* Problem statement *
Lines from the listing below that contain the string "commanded" are to be reported.

* Source information *

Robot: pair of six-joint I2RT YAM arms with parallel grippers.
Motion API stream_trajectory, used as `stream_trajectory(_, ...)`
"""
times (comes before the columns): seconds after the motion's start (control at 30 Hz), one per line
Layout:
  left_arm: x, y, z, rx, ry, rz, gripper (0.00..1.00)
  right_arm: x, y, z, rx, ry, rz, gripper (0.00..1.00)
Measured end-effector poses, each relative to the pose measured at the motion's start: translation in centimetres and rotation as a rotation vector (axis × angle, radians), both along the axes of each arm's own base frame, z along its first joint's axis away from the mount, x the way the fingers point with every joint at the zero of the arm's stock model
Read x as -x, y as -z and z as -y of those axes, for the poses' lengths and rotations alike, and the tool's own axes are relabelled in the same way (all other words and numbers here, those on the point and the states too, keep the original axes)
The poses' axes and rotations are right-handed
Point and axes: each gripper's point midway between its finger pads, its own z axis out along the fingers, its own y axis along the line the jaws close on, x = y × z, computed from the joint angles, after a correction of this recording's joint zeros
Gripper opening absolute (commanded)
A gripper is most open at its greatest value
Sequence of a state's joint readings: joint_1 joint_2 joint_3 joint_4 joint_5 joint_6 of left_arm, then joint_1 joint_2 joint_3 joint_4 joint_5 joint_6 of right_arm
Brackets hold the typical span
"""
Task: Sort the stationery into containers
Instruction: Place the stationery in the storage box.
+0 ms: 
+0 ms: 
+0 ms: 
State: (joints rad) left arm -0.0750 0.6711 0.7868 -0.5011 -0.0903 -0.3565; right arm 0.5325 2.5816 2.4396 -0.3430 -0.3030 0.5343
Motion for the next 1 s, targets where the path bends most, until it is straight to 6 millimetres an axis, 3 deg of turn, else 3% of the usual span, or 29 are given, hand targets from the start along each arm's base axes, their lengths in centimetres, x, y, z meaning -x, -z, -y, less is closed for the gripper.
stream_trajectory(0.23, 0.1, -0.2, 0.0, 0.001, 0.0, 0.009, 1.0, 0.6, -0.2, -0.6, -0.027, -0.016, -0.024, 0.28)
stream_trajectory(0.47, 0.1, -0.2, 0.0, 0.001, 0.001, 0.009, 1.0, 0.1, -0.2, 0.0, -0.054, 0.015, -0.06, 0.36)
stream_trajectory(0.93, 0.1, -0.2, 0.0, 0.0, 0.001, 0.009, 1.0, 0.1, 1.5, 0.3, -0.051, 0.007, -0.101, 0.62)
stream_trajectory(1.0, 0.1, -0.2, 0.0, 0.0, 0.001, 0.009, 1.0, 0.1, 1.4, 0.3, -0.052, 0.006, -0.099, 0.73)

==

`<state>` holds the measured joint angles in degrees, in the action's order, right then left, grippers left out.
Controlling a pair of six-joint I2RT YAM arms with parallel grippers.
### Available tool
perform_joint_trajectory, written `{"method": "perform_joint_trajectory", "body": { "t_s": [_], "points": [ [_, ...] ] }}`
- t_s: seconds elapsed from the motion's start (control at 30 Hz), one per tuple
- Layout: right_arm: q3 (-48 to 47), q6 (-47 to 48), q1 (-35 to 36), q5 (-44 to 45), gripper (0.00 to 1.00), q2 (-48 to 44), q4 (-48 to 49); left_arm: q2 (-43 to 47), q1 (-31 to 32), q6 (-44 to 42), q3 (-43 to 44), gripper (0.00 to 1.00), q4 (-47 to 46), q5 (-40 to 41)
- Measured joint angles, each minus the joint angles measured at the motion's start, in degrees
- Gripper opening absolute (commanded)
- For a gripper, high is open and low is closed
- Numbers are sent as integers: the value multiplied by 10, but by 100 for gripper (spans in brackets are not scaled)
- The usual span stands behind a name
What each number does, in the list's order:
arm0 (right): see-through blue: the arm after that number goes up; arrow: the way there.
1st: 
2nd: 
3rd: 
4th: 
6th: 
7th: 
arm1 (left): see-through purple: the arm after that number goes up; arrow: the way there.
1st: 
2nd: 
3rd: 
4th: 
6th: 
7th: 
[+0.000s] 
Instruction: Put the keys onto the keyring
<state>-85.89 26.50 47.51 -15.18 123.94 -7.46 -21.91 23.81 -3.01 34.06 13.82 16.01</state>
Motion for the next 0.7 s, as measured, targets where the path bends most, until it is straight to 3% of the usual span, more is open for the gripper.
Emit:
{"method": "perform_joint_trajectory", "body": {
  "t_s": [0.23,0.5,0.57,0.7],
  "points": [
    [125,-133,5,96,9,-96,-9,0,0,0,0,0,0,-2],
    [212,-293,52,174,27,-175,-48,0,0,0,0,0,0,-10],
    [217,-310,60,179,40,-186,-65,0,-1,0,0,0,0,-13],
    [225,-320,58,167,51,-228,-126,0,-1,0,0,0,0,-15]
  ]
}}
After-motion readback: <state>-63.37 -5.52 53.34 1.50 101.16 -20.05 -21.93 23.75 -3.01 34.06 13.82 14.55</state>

* Solution to this problem *
Gripper opening absolute (commanded)
- Gripper opening absolute (commanded)

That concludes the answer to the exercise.